### Your objective
All entries below must be written out verbatim, and the images must be dropped.

(Saved entries)

=====

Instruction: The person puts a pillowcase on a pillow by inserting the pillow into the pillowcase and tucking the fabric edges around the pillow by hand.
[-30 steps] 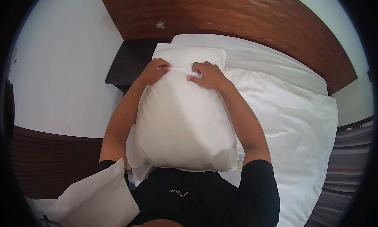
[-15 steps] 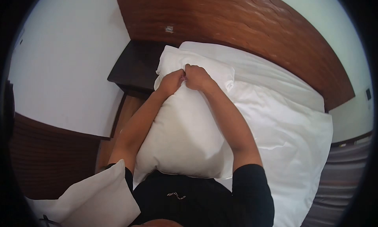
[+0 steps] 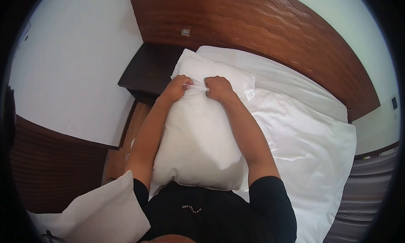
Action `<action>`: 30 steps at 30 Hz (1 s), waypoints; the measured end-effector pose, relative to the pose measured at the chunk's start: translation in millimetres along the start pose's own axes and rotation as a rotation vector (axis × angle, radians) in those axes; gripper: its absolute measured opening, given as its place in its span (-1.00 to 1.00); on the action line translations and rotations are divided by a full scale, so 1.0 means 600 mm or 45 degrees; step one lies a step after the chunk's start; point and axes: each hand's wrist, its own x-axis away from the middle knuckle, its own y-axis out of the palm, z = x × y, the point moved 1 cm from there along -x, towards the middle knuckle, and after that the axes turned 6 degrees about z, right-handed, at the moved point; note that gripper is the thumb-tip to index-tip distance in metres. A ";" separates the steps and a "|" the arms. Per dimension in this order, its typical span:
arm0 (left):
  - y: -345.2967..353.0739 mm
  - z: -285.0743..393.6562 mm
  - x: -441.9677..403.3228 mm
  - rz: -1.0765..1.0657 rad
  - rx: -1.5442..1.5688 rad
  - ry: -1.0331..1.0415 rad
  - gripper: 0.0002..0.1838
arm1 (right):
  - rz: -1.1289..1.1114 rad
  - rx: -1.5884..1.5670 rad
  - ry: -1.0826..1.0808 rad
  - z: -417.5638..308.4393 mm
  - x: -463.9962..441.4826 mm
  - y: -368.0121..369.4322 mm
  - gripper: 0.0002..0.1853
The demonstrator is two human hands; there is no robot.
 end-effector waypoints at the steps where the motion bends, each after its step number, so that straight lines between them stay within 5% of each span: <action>1: -0.004 0.000 0.005 0.032 -0.035 -0.025 -0.89 | 0.024 0.017 -0.009 0.001 0.000 0.003 -0.75; 9: 0.010 0.033 0.037 0.194 -0.137 -0.079 -0.91 | 0.141 0.047 -0.107 -0.008 0.013 0.014 -0.80; 18: 0.010 0.111 -0.014 0.392 0.010 -0.026 -0.82 | 0.076 -0.092 -0.077 0.001 0.022 -0.070 -0.65; 23: 0.030 0.164 -0.072 0.295 0.063 0.002 -0.83 | 0.138 0.012 0.178 -0.049 0.023 -0.127 -0.54; 30: -0.002 0.120 -0.070 0.019 0.376 -0.313 -0.88 | 0.055 -0.002 0.081 -0.021 0.017 -0.062 -0.53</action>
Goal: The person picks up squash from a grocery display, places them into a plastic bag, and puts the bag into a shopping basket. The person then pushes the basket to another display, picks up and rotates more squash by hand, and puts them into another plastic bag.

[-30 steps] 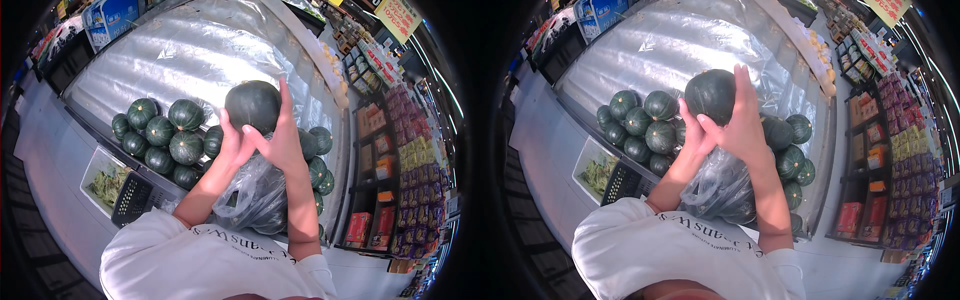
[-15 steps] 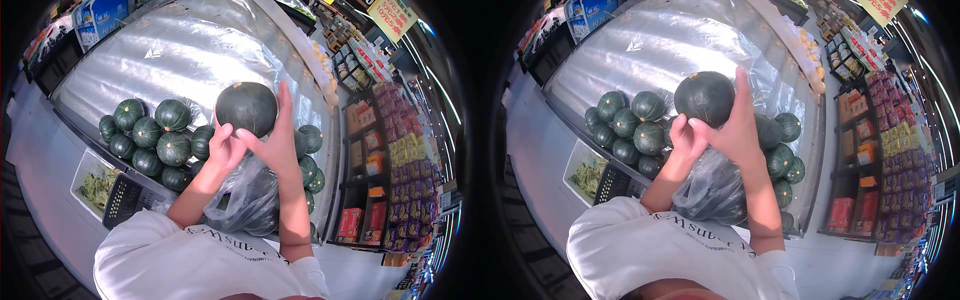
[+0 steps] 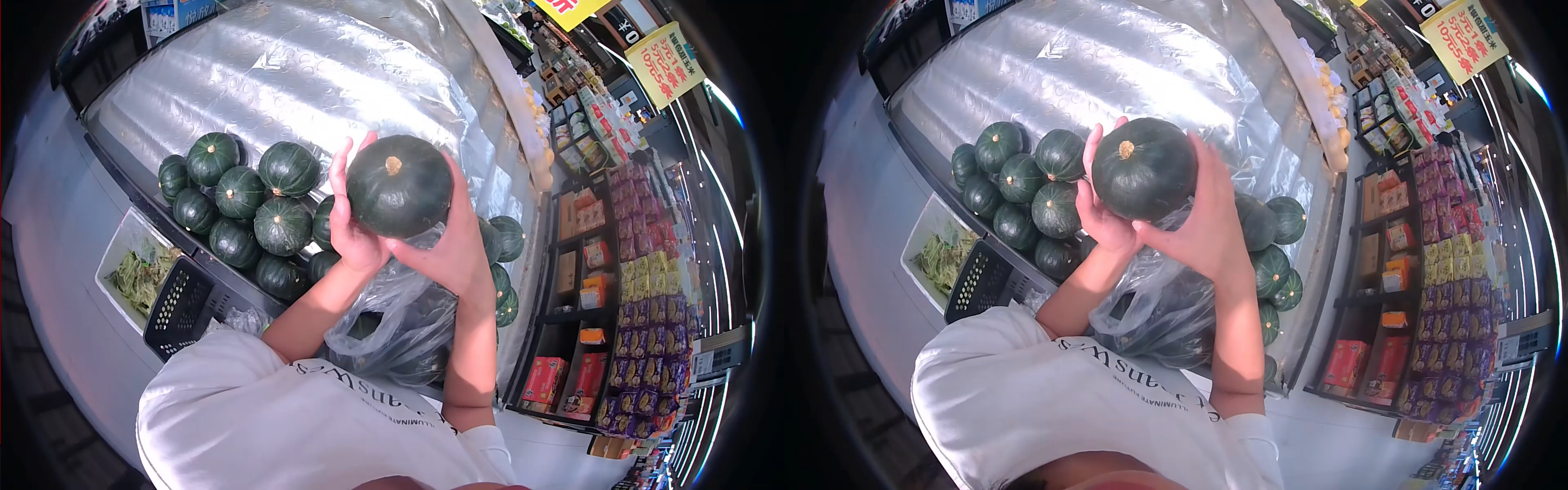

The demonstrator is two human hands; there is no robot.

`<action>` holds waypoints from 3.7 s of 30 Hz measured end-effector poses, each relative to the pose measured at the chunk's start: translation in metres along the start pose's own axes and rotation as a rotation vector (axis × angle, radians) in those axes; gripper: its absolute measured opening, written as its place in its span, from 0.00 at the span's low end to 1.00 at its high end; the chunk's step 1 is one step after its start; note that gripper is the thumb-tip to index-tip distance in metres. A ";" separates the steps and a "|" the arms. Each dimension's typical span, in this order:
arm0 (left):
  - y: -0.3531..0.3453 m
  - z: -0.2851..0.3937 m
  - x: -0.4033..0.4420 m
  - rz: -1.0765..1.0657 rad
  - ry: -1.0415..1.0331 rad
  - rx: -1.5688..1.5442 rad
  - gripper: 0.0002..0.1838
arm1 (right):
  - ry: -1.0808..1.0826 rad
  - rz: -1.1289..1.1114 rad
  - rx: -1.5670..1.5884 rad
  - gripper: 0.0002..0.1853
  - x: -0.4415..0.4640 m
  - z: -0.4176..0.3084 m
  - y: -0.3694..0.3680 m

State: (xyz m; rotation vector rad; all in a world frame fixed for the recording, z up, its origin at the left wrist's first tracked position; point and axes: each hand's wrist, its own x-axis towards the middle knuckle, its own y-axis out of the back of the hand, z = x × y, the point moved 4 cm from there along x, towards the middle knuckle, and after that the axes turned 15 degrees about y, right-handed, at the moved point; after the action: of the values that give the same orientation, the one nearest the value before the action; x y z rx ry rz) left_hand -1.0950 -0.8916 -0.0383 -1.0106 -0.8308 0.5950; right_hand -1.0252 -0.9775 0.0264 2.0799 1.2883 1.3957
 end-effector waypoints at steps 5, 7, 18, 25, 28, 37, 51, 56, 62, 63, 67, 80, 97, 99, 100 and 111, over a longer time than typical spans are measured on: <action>0.005 0.002 -0.002 -0.001 -0.162 0.208 0.48 | 0.010 -0.026 -0.013 0.57 0.000 -0.001 0.000; 0.006 0.003 -0.002 -0.007 -0.215 0.301 0.50 | -0.001 -0.030 -0.004 0.57 -0.001 -0.001 0.000; -0.005 -0.005 -0.002 -0.003 0.004 0.147 0.48 | 0.021 -0.006 -0.144 0.59 -0.002 -0.003 0.003; -0.001 -0.016 0.000 -0.075 0.212 -0.019 0.43 | -0.048 0.208 0.006 0.59 0.005 -0.001 0.004; -0.002 -0.016 0.001 -0.086 0.236 -0.091 0.37 | -0.052 0.269 -0.027 0.58 0.005 -0.002 0.007; 0.003 -0.023 0.006 -0.006 0.453 -0.088 0.27 | -0.179 0.376 0.124 0.45 0.010 -0.003 0.009; 0.001 -0.030 0.005 -0.075 0.637 -0.123 0.33 | -0.102 0.356 0.262 0.34 0.006 0.001 0.013; 0.003 -0.034 0.004 -0.072 0.701 -0.146 0.38 | -0.214 0.349 0.281 0.34 0.007 -0.003 0.013; 0.004 -0.033 0.005 -0.065 0.698 -0.166 0.39 | -0.140 0.323 0.145 0.38 0.009 -0.001 0.010; 0.004 -0.033 0.004 -0.066 0.694 -0.163 0.39 | -0.140 0.312 0.133 0.39 0.009 -0.002 0.010; 0.008 -0.033 0.004 -0.153 0.683 -0.140 0.37 | -0.131 0.309 0.138 0.40 0.008 -0.002 0.010; 0.003 -0.030 -0.003 -0.165 0.620 -0.007 0.41 | -0.109 0.349 0.224 0.40 0.004 0.001 0.009; 0.002 -0.028 -0.005 -0.132 0.629 -0.012 0.42 | -0.154 0.389 0.364 0.44 0.008 0.004 0.007; 0.004 -0.029 -0.007 -0.125 0.642 -0.035 0.42 | -0.208 0.388 0.289 0.48 0.008 0.005 0.005; 0.005 -0.030 -0.007 -0.114 0.649 -0.048 0.42 | -0.220 0.389 0.270 0.49 0.008 0.006 0.004; 0.007 -0.030 -0.007 -0.110 0.696 -0.096 0.43 | -0.244 0.412 0.239 0.50 0.009 0.009 0.003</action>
State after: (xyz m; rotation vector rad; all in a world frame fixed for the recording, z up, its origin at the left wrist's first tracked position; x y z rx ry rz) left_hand -1.0750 -0.9089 -0.0555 -1.1498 -0.2928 0.0834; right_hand -1.0152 -0.9703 0.0294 2.6988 1.0057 1.1239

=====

### Answer to the problem
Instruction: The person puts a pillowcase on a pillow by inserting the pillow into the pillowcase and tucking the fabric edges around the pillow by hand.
[-30 steps] 
[-15 steps] 
[+0 steps] 
Action `<action>`: 30 steps at 30 Hz (1 s), waypoints; the measured end-effector pose, relative to the pose measured at the chunk's start: translation in millimetres along the start pose's own axes and rotation as a rotation vector (axis × angle, radians) in those axes; gripper: its absolute measured opening, given as its place in its span (-1.00 to 1.00); on the action line translations and rotations are divided by a full scale, so 1.0 means 600 mm or 45 degrees; step one lies a step after the chunk's start; point and axes: each hand's wrist, its own x-axis away from the middle knuckle, its own y-axis out of the palm, z = x × y, the point moved 1 cm from there along -x, towards the middle knuckle, and after that the axes turned 6 degrees about z, right-handed, at the moved point; note that gripper is the thumb-tip to index-tip distance in metres. A ";" separates the steps and a "|" the arms. Per dimension in this order, its typical span:
arm0 (left):
  - y: -345.2967..353.0739 mm
  - z: -285.0743..393.6562 mm
  - x: -441.9677..403.3228 mm
  - rz: -1.0765..1.0657 rad
  - rx: -1.5442..1.5688 rad
  - ry: -1.0331..1.0415 rad
  - gripper: 0.0002..0.1838
arm1 (right):
  - rz: -1.1289..1.1114 rad
  - rx: -1.5884..1.5670 rad
  - ry: -1.0826..1.0808 rad
  - z: -417.5638..308.4393 mm
  - x: -463.9962..441.4826 mm
  - y: -368.0121..369.4322 mm
  - gripper: 0.0002..0.1853
The demonstrator is two human hands; there is no robot.
 end-effector waypoints at the steps where the motion bends, each after its step number, so that straight lines between them stay within 5% of each span: <action>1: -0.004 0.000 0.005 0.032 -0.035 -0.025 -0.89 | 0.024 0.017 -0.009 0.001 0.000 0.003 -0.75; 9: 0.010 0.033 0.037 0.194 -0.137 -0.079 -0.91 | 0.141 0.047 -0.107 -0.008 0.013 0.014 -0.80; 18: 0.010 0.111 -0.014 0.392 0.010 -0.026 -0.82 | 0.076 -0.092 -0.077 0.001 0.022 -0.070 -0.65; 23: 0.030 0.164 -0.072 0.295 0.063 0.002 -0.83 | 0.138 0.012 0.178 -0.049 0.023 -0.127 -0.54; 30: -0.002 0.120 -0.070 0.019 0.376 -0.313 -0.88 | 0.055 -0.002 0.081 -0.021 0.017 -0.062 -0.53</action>
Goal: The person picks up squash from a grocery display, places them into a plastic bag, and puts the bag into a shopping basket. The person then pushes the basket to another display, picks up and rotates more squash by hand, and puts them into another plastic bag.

[-30 steps] 
[-15 steps] 
[+0 steps] 

The demonstrator is two human hands; there is no robot.

`<action>` holds waypoints from 3.7 s of 30 Hz measured end-effector poses, each relative to the pose measured at the chunk's start: translation in metres along the start pose's own axes and rotation as a rotation vector (axis × angle, radians) in those axes; gripper: its absolute measured opening, written as its place in its span, from 0.00 at the span's low end to 1.00 at its high end; the chunk's step 1 is one step after its start; note that gripper is the thumb-tip to index-tip distance in metres. A ";" separates the steps and a "|" the arms. Each dimension's typical span, in this order:
arm0 (left):
  - y: -0.3531..0.3453 m
  - z: -0.2851..0.3937 m
  - x: -0.4033..0.4420 m
  - rz: -1.0765..1.0657 rad
  - ry: -1.0415..1.0331 rad
  - rx: -1.5688..1.5442 rad
  - gripper: 0.0002..0.1838
arm1 (right):
  - ry: -1.0808..1.0826 rad
  - rz: -1.1289..1.1114 rad
  - rx: -1.5670..1.5884 rad
  - gripper: 0.0002..0.1853
  - x: -0.4415..0.4640 m
  - z: -0.4176..0.3084 m
  - y: -0.3694..0.3680 m

State: (xyz m; rotation vector rad; all in a world frame fixed for the recording, z up, its origin at the left wrist's first tracked position; point and axes: each hand's wrist, its own x-axis towards the middle knuckle, its own y-axis out of the back of the hand, z = x × y, the point moved 4 cm from there along x, towards the middle knuckle, and after that the axes turned 15 degrees about y, right-handed, at the moved point; after the action: of the values that give the same orientation, the one nearest the value before the action; x y z rx ry rz) left_hand -1.0950 -0.8916 -0.0383 -1.0106 -0.8308 0.5950; right_hand -1.0252 -0.9775 0.0264 2.0799 1.2883 1.3957
 end-effector waypoints at steps 5, 7, 18, 25, 28, 37, 51, 56, 62, 63, 67, 80, 97, 99, 100 and 111, over a longer time than typical spans are measured on: <action>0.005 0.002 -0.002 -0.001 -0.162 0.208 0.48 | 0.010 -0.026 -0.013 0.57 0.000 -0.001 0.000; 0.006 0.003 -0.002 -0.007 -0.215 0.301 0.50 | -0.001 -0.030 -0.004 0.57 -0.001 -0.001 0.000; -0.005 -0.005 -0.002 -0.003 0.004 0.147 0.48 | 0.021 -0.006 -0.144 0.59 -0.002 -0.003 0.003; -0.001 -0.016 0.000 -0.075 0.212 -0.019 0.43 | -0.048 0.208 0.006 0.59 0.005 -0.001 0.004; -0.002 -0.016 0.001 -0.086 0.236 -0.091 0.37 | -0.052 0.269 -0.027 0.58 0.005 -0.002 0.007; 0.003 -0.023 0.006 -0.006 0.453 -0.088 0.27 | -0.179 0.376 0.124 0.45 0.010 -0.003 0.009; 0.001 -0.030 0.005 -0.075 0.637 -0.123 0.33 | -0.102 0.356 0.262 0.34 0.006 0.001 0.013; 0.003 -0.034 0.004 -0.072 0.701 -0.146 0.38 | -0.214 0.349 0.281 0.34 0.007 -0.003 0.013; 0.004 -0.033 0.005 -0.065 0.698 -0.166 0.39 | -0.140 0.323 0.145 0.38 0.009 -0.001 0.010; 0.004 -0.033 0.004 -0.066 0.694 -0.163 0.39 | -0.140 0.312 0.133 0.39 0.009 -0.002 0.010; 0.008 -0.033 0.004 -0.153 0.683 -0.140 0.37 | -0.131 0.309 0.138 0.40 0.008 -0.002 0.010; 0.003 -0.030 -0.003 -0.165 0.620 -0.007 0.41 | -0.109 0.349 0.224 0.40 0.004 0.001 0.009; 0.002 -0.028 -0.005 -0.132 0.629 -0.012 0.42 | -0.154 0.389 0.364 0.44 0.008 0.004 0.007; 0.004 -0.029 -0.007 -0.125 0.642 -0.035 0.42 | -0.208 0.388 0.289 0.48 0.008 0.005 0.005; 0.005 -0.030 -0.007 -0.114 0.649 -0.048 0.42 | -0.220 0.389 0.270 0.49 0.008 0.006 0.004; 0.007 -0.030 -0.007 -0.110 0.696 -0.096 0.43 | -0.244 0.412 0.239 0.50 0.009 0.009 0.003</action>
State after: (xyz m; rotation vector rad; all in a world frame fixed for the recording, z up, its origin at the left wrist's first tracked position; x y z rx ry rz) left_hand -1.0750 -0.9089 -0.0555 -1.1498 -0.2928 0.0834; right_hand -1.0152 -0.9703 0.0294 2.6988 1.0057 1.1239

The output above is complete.